TASK DESCRIPTION -
Please restate, word for word, the lines below that begin at the one with "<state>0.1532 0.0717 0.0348" and end at the one with "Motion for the". Leave out all other lines.

INFORMATION SHOWN -

::::::::::

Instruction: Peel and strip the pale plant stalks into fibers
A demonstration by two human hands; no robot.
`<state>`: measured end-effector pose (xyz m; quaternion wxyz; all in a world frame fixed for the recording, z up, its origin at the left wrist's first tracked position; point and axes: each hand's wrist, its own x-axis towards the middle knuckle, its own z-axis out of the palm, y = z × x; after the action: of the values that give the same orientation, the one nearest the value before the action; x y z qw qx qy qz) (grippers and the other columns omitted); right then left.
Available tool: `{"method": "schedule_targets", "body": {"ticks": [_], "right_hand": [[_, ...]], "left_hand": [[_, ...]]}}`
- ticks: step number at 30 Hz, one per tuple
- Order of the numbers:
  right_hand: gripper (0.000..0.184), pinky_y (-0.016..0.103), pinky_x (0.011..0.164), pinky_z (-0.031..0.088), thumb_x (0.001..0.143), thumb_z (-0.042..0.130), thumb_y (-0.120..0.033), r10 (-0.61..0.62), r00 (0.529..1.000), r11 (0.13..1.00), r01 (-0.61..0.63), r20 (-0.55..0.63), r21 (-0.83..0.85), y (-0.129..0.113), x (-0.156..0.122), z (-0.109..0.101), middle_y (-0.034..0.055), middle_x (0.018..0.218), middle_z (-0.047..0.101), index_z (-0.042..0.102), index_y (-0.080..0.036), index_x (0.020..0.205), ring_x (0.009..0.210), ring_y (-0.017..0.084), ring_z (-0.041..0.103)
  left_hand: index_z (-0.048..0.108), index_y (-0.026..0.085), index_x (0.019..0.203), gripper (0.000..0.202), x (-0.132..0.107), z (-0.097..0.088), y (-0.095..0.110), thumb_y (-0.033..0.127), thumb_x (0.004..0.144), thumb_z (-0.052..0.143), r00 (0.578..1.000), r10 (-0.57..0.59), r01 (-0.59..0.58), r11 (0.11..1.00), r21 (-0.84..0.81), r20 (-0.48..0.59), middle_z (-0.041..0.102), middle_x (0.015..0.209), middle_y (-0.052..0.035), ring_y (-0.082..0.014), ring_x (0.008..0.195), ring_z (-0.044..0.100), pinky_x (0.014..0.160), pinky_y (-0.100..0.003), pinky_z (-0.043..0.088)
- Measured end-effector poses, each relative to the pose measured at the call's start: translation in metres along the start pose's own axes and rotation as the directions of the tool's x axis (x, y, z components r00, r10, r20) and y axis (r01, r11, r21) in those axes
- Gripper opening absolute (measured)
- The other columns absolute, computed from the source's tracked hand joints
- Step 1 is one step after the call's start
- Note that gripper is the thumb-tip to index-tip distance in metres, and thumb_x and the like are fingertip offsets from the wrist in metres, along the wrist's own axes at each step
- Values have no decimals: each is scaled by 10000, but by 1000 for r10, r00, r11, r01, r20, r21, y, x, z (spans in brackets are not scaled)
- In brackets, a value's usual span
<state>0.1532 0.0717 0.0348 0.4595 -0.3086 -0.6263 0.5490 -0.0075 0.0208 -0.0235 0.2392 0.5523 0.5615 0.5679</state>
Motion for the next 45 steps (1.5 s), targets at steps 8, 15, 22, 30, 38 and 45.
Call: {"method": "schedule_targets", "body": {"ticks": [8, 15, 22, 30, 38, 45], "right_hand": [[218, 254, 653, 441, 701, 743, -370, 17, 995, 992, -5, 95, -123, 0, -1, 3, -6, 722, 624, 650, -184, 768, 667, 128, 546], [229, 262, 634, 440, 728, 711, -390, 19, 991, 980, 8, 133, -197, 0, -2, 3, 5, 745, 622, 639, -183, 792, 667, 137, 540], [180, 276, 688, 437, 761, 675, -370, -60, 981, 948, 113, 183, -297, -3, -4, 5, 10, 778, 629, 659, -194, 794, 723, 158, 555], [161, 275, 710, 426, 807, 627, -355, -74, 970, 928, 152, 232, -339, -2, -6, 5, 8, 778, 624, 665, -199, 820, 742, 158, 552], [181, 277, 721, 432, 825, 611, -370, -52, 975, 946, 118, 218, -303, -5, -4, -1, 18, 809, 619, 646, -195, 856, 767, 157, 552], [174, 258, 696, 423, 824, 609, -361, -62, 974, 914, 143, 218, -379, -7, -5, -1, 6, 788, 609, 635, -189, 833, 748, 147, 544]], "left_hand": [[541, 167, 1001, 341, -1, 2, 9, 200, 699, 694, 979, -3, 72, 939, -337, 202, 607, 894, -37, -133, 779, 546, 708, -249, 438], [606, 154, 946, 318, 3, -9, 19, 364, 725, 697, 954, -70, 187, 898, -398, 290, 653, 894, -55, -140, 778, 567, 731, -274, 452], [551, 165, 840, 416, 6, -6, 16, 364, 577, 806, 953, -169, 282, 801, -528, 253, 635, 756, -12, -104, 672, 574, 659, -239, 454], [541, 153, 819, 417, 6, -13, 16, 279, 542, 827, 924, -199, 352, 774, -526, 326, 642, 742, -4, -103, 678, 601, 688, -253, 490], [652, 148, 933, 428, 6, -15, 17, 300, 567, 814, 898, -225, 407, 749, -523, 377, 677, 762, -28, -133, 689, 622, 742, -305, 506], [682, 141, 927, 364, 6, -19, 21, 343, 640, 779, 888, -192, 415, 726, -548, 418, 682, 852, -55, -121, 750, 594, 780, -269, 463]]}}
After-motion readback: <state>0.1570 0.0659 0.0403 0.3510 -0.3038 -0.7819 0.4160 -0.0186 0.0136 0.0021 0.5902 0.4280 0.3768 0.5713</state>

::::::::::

ANSWER BELOW -
<state>0.1532 0.0717 0.0348 0.4595 -0.3086 -0.6263 0.5490 -0.0075 0.0208 -0.0235 0.2392 0.5523 0.5615 0.5679</state>
Motion for the next 45 steps (1.5 s), targets at steps 8, 15, 22, 30, 38 and 45.

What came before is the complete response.